喉頭、呼吸筋の筋痙縮、鎮静剤、筋弛緩薬の使用により呼吸が困難となった場合は、気管内挿管による気道確保と、適切な人工呼吸管理が必要です。また、肺炎などの感染症治療、水電解質の調整、栄養管理、便秘・尿閉対策なども重要となってきます。
破傷風の治療はこれまで示しましたように、集中治療を要するため、その経験が豊富なスタッフと十分な設備が必要不可欠であるといえます。
破傷風の予防には、破傷風トキソイドの接種が有効です。定期予防接種では第1期として生後3ヶ月以降にDPTワクチン4回接種し、第2期にジフテリア・破傷風2種混合ワクチン(DTワクチン)の接種が行われます。さらに免疫を持続させるためには、10年間隔で破傷風トキソイド、またはDTワクチンの追加接種が推奨されます。

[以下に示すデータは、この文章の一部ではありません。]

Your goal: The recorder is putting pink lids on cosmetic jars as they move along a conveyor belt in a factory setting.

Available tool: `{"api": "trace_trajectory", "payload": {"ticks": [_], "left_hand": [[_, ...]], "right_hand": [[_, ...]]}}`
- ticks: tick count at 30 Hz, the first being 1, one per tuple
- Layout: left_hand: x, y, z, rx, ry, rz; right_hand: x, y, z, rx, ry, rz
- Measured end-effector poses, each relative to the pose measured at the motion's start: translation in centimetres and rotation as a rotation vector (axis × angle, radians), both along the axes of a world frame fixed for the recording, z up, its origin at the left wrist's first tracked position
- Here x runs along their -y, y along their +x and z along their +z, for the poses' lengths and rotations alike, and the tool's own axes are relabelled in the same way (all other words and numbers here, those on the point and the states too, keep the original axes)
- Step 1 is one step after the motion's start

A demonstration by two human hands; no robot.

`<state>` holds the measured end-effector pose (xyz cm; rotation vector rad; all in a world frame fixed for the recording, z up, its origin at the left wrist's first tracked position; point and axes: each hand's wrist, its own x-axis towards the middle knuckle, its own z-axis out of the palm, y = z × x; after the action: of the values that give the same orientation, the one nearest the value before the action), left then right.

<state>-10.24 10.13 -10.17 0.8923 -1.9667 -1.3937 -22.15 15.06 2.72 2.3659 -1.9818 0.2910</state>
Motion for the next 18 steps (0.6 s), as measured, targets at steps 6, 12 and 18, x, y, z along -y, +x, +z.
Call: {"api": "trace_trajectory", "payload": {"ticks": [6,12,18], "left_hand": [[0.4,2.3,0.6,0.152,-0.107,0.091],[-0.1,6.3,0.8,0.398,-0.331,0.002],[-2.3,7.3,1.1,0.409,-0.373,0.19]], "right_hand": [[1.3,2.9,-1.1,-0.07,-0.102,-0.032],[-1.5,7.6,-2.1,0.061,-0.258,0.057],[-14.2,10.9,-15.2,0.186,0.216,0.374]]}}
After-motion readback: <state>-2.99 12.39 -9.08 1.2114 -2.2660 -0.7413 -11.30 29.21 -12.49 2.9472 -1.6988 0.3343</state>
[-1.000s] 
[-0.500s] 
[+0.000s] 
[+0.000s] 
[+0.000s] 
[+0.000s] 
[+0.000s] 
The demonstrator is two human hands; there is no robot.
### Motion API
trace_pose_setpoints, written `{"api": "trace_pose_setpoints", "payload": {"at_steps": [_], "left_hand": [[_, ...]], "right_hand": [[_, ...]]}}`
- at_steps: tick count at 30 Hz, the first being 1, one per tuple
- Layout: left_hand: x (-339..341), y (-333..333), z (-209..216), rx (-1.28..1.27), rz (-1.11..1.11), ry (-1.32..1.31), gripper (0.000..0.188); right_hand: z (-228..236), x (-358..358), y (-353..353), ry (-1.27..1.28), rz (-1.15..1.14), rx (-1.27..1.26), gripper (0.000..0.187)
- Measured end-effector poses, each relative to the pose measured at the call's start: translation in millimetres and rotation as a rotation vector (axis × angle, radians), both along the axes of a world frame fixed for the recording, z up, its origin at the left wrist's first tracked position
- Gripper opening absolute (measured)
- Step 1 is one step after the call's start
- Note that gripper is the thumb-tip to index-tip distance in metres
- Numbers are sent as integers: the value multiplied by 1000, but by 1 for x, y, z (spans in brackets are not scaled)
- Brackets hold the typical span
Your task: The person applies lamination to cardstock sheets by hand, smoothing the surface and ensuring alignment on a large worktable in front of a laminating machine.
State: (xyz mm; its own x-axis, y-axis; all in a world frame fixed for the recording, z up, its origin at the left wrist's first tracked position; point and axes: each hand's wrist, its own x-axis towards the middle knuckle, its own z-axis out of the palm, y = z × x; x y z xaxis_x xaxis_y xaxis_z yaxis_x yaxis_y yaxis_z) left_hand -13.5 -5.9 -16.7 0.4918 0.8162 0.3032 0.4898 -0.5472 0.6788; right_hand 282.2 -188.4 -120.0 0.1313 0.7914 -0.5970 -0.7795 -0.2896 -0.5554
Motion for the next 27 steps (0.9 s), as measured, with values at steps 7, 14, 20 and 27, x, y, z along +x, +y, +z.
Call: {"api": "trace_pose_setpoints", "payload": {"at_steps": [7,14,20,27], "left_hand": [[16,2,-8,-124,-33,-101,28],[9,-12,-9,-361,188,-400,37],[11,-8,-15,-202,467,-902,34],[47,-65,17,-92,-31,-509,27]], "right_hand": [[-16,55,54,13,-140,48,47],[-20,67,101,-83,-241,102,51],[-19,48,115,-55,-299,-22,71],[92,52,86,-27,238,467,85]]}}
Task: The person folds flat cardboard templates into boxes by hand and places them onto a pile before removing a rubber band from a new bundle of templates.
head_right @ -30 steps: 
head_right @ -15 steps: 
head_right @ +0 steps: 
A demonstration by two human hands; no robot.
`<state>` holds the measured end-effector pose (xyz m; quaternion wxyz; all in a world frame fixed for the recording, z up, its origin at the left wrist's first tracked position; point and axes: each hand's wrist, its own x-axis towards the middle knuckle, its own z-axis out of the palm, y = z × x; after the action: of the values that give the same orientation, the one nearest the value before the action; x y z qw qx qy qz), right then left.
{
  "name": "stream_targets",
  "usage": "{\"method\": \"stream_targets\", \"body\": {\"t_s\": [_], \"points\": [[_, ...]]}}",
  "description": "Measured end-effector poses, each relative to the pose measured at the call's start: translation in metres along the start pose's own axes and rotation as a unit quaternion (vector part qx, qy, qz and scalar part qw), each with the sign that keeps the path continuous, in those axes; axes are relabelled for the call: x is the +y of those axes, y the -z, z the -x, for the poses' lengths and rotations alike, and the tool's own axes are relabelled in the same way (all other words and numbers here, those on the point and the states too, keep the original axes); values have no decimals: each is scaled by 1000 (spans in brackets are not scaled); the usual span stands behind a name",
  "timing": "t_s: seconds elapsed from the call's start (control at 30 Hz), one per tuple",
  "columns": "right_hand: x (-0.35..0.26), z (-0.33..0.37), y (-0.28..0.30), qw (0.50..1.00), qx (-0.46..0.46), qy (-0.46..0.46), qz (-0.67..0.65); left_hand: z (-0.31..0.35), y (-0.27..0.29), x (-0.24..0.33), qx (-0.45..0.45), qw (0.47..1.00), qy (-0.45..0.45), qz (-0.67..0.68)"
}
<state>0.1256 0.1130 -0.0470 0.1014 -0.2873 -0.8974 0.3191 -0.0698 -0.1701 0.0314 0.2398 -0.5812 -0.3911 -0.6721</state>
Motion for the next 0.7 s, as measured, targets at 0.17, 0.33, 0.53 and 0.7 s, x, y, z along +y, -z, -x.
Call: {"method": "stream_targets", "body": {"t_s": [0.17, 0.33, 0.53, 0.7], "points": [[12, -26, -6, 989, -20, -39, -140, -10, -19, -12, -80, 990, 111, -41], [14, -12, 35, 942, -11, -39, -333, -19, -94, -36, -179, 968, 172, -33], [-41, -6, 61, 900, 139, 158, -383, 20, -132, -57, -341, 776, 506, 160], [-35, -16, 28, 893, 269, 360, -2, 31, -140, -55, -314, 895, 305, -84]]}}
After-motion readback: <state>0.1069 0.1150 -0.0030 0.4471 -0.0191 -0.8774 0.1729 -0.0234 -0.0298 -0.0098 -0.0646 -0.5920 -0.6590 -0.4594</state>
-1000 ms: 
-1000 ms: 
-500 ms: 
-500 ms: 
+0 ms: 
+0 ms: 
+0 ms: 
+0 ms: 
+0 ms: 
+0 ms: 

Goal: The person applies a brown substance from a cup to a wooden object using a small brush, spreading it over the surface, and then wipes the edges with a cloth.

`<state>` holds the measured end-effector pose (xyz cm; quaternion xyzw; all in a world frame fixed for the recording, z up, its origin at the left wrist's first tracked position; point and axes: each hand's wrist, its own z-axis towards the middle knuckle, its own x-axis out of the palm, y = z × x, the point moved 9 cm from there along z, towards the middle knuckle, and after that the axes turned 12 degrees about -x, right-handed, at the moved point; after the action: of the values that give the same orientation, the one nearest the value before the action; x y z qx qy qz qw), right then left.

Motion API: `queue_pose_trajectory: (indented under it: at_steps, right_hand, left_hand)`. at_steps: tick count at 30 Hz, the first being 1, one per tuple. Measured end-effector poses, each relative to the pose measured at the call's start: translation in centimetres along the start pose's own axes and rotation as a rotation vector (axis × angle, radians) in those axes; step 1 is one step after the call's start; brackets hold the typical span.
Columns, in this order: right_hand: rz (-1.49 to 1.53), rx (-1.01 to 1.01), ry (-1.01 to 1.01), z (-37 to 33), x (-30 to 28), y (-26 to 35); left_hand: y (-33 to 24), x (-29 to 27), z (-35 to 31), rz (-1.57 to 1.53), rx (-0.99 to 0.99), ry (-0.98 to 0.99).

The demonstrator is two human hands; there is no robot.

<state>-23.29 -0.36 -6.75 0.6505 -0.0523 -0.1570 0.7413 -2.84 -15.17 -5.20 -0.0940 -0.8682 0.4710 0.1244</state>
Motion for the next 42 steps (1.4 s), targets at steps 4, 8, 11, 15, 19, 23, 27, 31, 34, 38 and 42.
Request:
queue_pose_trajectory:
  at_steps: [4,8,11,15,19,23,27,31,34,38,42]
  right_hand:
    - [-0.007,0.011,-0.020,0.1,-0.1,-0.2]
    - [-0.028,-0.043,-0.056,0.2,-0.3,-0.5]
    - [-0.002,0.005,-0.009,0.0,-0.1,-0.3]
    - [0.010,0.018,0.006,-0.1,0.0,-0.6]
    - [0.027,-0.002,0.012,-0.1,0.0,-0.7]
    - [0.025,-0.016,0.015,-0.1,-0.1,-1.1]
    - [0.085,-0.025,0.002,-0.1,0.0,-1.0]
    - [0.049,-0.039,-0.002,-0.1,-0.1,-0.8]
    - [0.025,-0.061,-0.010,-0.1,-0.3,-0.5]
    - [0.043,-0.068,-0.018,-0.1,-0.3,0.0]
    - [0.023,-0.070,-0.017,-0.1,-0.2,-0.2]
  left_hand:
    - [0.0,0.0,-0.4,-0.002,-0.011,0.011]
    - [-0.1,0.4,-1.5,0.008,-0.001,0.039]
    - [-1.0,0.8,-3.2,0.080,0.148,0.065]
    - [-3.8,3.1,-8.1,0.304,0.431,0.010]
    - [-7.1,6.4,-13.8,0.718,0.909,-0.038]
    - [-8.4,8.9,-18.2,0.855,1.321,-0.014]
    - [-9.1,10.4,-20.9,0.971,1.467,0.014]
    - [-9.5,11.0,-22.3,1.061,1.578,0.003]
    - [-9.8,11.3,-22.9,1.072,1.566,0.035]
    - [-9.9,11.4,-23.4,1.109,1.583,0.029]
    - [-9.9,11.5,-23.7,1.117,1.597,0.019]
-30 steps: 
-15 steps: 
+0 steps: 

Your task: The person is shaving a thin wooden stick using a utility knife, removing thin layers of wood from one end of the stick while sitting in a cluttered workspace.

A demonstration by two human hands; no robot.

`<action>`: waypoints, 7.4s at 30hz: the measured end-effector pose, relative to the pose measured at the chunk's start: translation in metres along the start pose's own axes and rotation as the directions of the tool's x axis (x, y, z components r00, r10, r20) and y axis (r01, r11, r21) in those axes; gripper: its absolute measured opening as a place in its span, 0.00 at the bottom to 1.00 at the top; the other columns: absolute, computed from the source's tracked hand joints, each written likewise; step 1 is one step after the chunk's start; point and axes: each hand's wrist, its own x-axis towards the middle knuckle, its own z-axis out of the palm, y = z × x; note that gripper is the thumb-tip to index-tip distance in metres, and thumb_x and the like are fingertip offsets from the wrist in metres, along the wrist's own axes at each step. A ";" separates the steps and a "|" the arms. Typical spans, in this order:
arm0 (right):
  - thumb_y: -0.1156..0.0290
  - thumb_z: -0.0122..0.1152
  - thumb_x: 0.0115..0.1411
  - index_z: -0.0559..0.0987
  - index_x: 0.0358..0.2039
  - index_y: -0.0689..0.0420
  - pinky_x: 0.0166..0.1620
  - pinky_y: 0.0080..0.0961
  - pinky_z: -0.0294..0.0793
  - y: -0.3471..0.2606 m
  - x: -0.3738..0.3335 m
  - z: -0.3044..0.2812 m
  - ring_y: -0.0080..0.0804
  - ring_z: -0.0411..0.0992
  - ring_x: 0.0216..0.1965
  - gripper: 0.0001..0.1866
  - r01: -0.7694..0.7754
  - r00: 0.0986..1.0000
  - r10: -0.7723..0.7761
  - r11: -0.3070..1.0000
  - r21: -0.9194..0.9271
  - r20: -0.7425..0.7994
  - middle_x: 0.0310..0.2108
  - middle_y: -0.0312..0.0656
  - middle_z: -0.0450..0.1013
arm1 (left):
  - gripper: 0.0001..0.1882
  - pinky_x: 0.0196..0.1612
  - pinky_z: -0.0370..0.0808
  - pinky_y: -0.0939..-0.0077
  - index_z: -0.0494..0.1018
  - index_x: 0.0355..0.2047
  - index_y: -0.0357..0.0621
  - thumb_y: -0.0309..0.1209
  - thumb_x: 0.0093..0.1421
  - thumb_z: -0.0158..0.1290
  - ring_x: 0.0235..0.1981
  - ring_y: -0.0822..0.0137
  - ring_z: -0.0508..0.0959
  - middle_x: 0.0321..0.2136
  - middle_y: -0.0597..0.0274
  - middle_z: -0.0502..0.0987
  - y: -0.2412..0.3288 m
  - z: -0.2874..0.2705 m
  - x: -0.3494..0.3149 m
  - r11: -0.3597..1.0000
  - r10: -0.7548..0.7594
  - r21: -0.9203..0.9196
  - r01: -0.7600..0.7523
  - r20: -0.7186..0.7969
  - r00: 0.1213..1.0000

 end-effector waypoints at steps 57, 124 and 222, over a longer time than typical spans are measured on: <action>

全く免疫を有していない人には、破傷風トキソイドを3回接種することで免疫をつけることが可能です。ワクチンを接種した際には、被接種者が保管できるように接種記録を作成することが必要です。
外傷時の破傷風曝露後予防は、適切な創処置と、抗破傷風免疫グロブリン及び破傷風トキソイド(あるいは破傷風トキソイドを含んだワクチン)の接種が重要です。具体的な対応は、創の状態と、破傷風トキソイドの接種歴により決められます。これについては、米国小児科学会のガイドラインが有用ですのでご参照ください。